Show HN: Extensible Voice Shortcuts for the Web - mikob
https://www.lipsurf.com
======
mikob
I initially made this so I could browse HN or Reddit while eating in front of
my computer.

One year later, it has an extensible plugin architecture so any site can be
supported, multiple languages, and there are aready 14 plugins:
([https://www.github.com/lipsurf/plugins](https://www.github.com/lipsurf/plugins))
There's a HN plugin so you can say "click #" where # is the post rank (eg.
click 5) Also "comments #", "upvote #", and "next page" are supported. This is
how simple the HN plugin is:
[https://github.com/LipSurf/plugins/blob/master/src/HackerNew...](https://github.com/LipSurf/plugins/blob/master/src/HackerNews/HackerNews.ts)

I'm targeting those looking for more efficient ways of using the web. Singular
voice shortcuts can replace UIs and lots of navigation/finding buttons.
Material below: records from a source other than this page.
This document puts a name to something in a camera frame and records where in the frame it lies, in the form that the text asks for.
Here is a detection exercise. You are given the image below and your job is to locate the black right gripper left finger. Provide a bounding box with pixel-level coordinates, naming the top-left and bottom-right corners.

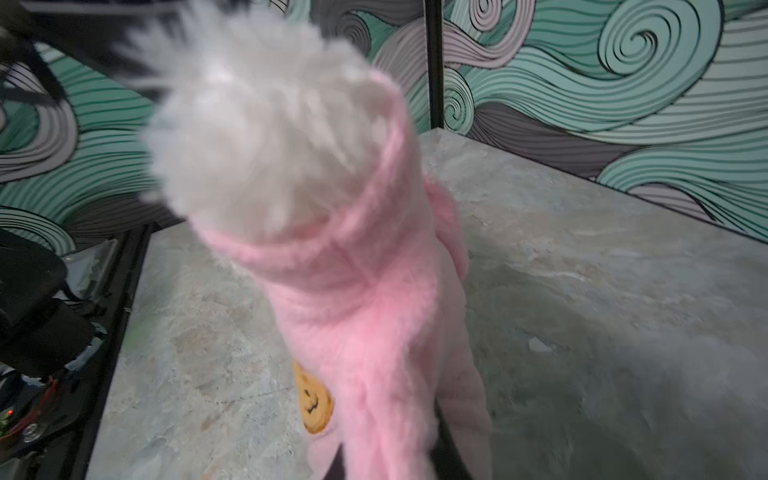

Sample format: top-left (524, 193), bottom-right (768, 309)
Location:
top-left (323, 445), bottom-right (346, 480)

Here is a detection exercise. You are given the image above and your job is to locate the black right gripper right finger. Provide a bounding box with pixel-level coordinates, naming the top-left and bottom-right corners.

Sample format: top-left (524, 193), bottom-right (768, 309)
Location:
top-left (430, 402), bottom-right (472, 480)

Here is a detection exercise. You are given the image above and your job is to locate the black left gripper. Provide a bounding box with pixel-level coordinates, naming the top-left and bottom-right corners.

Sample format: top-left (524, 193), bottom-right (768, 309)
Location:
top-left (1, 1), bottom-right (183, 83)

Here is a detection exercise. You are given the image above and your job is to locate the pink knitted bear sweater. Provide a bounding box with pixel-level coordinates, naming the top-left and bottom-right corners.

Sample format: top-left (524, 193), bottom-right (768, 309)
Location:
top-left (196, 72), bottom-right (492, 479)

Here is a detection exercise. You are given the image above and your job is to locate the white plush teddy bear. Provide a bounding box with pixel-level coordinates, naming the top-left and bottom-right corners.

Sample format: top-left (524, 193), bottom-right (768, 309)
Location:
top-left (120, 1), bottom-right (401, 241)

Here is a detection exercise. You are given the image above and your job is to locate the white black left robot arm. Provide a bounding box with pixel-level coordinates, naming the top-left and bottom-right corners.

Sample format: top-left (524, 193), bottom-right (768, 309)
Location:
top-left (1, 1), bottom-right (180, 376)

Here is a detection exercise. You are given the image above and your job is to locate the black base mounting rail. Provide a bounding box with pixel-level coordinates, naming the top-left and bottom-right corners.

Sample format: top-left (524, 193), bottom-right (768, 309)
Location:
top-left (1, 224), bottom-right (155, 479)

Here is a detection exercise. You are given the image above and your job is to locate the black enclosure corner post left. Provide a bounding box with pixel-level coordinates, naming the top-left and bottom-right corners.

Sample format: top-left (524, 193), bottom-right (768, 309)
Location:
top-left (424, 0), bottom-right (445, 129)

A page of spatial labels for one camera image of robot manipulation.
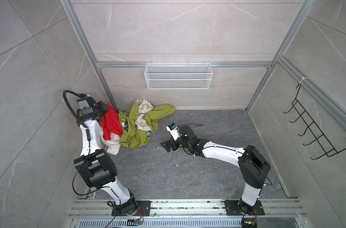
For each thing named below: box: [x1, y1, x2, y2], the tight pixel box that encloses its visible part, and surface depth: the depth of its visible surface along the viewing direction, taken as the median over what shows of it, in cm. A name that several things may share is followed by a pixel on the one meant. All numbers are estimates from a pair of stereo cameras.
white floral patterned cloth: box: [134, 98, 155, 131], surface depth 110 cm
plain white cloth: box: [99, 128, 121, 156], surface depth 97 cm
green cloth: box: [118, 101, 176, 149], surface depth 100 cm
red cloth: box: [100, 103, 123, 141], surface depth 92 cm
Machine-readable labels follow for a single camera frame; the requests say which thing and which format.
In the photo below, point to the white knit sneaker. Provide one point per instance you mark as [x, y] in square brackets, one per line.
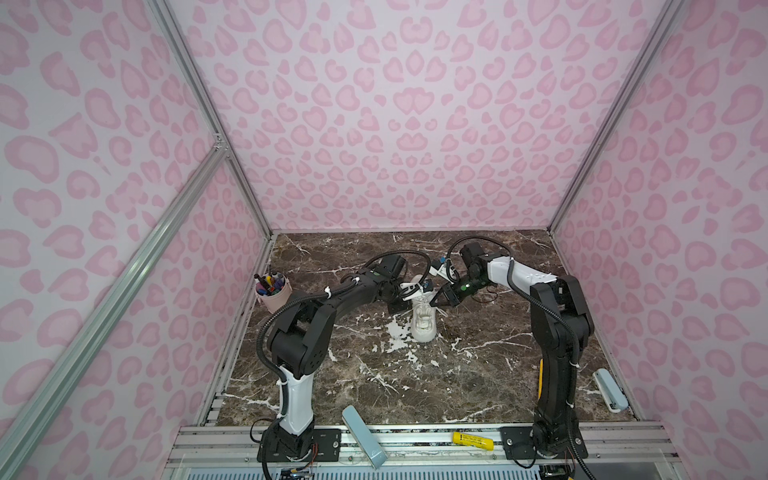
[423, 324]

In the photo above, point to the yellow calculator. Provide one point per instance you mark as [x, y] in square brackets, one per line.
[540, 379]

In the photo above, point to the aluminium corner frame post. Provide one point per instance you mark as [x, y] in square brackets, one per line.
[167, 22]
[662, 29]

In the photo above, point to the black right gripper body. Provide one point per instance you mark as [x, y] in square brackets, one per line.
[465, 287]

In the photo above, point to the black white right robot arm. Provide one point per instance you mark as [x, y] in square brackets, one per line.
[561, 325]

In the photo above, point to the pink pen cup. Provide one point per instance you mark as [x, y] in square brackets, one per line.
[274, 303]

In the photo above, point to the light blue eraser block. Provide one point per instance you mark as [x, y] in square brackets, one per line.
[364, 437]

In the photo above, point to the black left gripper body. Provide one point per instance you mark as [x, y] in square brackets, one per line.
[394, 301]

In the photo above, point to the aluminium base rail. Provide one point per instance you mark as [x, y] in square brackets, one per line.
[616, 450]

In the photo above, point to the light blue stapler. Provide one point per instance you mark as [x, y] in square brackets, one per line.
[612, 394]

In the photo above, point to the coloured pens in cup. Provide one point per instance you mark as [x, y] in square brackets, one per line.
[270, 283]

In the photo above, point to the yellow marker tube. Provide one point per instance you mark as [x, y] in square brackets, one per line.
[472, 440]

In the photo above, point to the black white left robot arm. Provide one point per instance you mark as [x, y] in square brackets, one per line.
[297, 337]

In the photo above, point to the aluminium corner frame post left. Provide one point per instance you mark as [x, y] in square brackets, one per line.
[167, 22]

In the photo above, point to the diagonal aluminium frame bar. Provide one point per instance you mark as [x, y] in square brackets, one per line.
[38, 414]

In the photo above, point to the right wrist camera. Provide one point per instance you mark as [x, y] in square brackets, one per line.
[442, 267]

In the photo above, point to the aluminium corner frame post right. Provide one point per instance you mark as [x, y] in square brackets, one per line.
[662, 29]

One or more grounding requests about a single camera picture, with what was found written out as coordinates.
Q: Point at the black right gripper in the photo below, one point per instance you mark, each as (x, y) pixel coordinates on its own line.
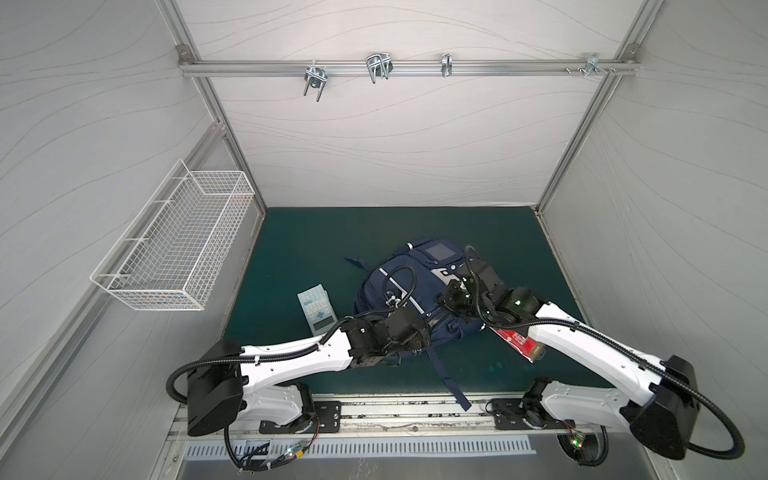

The
extension is especially useful to those who might be excluded from the web
today due to accessibility issues. LipSurf enables those with motor
disabilities: Parkinson's, arthritis, cerebral palsy, RSI, etc. or to those
with arm injuries, spinal injuries, amputations etc.

Not everyone can use a mouse, click on small links, or navigate complex
dynamic UI. So I hope this will be useful to a wide variety of people.